Its headquarters is located 1,500 miles from the hub of NASCAR country.
It’s a single-car team – supposedly a relic of bygone days past.
Many of the parts and pieces it uses it purchases from others.
Furniture Row Racing could be the classic NASCAR example of “The Little Engine That Could.”
Never miss a local story.
It could, but actually it’s more like “The Little Engine That Has Spent the Last Month Running Circles Around All the Big Engines.”
Big-dollar, multicar teams are supposed to be the lifeblood of NASCAR these days but thanks to Martin Truex Jr.’s victory Sunday at Pocono (Pa.), at least one single-car team will compete for the Sprint Cup Series championship for the second consecutive season.

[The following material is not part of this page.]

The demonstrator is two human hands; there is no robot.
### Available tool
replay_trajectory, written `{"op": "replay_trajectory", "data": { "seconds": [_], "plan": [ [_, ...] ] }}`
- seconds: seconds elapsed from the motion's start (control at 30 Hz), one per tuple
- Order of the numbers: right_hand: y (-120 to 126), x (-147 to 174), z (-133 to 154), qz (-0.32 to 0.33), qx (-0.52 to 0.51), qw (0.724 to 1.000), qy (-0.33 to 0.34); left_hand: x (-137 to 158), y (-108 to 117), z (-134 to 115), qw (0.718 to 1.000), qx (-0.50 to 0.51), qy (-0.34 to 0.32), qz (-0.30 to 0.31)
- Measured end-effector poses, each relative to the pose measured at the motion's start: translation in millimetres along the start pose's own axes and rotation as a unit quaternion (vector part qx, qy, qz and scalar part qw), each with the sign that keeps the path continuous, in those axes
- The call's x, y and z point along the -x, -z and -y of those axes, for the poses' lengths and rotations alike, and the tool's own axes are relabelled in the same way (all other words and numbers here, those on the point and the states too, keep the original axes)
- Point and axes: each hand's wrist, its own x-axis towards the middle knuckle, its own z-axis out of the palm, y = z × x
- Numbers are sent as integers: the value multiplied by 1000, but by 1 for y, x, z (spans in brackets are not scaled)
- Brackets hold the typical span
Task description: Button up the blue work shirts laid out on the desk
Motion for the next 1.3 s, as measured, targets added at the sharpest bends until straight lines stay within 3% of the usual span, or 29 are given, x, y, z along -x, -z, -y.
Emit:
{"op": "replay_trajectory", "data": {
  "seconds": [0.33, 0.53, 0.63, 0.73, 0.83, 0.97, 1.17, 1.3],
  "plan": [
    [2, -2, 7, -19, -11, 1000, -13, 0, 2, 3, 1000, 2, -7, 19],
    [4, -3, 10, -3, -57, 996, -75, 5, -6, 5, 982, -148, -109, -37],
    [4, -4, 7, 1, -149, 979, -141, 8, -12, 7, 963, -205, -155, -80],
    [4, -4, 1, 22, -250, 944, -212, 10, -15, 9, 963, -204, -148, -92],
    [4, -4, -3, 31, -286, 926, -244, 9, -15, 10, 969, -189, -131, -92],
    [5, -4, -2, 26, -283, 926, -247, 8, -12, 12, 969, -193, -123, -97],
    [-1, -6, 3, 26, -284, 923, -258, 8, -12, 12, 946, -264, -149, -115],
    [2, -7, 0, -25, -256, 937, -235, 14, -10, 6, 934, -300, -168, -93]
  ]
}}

AJ Allmendinger’s victory at Watkins Glen, N.Y., last season sent the JTG Daugherty Racing organization into the Chase for the first time.
Thanks to Truex, Furniture Row Racing this year will make its second appearance in the Chase.
“I think there’s always going to be those powerhouse teams in the sport,” Truex said. “You’re going to always have Hendrick (Motorsports); you’re always going to have Penske, the big four-car teams.
“But I think there’s room for a lot more competitive single-car teams to kind of evolve and come to the forefront and be able to compete, be on the same level as a Hendrick or a Joe Gibbs (Racing) or somebody like that.”
As a way to increase income, several of the larger organizations in the Cup series have entered into several agreements with other teams to provide technical, chassis or engine support – and sometimes all three.
Stewart-Haas Racing, a four-car operation that twice has won the series championship, receives engine and technical support from Hendrick.
Furniture Row has a similar arrangement with Richard Childress Racing, a three-car team in the Cup series.
It’s not easy – there is usually at least one hauler making a cross-country trip each week ferrying parts, engines and sometimes chassis from North Carolina to Colorado.
Those in the organization, however, maintain a special bond with their unique employer.
“We’ve got a really good, tight-knit young group of guys, and it makes it a lot of fun being out there,” said Truex’s crew chief, Cole Pearn. “We’ve made all similar commitments in our lives to live out there.
“We all hang out with each other on days off, we do things together, and it just makes it a ton of fun when you can succeed with a group like that.”
Truex has led the most laps in each of the past four races – quite an accomplishment when you consider six-time Cup champion Jimmie Johnson has won four times already and Kevin Harvick has won twice and posted eight second-place finishes.
Clearly, Furniture Row’s single-car efforts are turning the heads of some of the biggest names in NASCAR.
“They probably spend as much money as anybody in the garage if not more,” Harvick said. “They have a lot of logistics to overcome and it’s taken them a long time to get the people in place, but they have good people.
“They put the effort in, and it shows.”